Quando udiremo pioggia e vento sferzare il cupo
dicembre? Di che discorreremo in questa gelida grotta
durante le lunghe, raggelanti ore? Non abbiamo visto
nulla, siamo simili a bestie: astuti come la volpe
con la preda, battaglieri come il lupo per il cibo;
il nostro valore sta nel cacciare ciò che fugge.
Facciamo un coro della nostra gabbia e, come
gli uccelli prigionieri, liberamente cantiamo
la nostra schiavitù.
BELARIO
Che cosa dite! Se solo conosceste
(e, nel conoscerlo, aveste provato) il logorio della città
e l’affettazione a corte, da dov’è altrettanto difficile
andarsene che rimanere, e dove espugnare la vetta
significa caderne di sicuro (o destreggiarsi su di un terreno
così infido che pari è la paura); la fatica della guerra,
un affanno che sembra cercare il pericolo in nome
soltanto di onore e gloria, ma che poi in tale ricerca
trova la morte, ottenendo spesso un epitaffio
calunnioso in cambio di nobili gesta: ché molte
volte, anzi, a compiere il bene si viene puniti e,
peggio ancora, bisogna inchinarsi alle critiche.

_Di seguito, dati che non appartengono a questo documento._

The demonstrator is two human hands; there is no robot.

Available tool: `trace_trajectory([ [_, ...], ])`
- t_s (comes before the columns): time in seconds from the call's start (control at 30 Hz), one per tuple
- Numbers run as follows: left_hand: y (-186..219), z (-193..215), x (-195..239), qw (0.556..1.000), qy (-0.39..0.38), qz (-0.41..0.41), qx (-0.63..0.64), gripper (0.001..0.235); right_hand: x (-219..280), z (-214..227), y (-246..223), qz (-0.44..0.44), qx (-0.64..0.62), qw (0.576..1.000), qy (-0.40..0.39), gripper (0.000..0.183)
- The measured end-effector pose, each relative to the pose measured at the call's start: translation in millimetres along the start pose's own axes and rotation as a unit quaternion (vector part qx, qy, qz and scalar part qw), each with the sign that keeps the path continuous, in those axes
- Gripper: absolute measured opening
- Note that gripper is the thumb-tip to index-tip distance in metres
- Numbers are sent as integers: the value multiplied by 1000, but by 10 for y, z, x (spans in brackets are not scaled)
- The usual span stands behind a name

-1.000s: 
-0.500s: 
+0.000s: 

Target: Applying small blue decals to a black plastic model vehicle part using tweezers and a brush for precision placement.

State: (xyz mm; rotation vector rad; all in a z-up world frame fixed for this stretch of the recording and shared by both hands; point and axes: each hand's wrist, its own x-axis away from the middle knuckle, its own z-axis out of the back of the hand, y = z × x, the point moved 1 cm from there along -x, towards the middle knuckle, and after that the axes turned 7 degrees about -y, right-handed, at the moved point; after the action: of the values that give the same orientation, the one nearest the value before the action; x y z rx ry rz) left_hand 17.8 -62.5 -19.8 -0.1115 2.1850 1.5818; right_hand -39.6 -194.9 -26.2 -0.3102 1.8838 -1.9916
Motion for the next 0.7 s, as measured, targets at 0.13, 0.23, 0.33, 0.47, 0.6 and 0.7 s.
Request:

È questa, ragazzi, la storia che il mondo può leggere
in me. Il corpo mio reca il segno delle daghe romane,
e la mia fama era un tempo tra le più celebrate.
Cimbelino mi amava: ogniqualvolta parlasse di soldati,
tra i primi nomi era il mio. Allora ero come un albero
i cui rami si piegano per i troppi frutti. Finché, una notte,
una tempesta o una rapina (chiamatela come vi piace)
sbatté per terra il mio dolce carico e le foglie stesse,
lasciandomi nudo alle intemperie.
GUIDERIO
Incerta fortuna!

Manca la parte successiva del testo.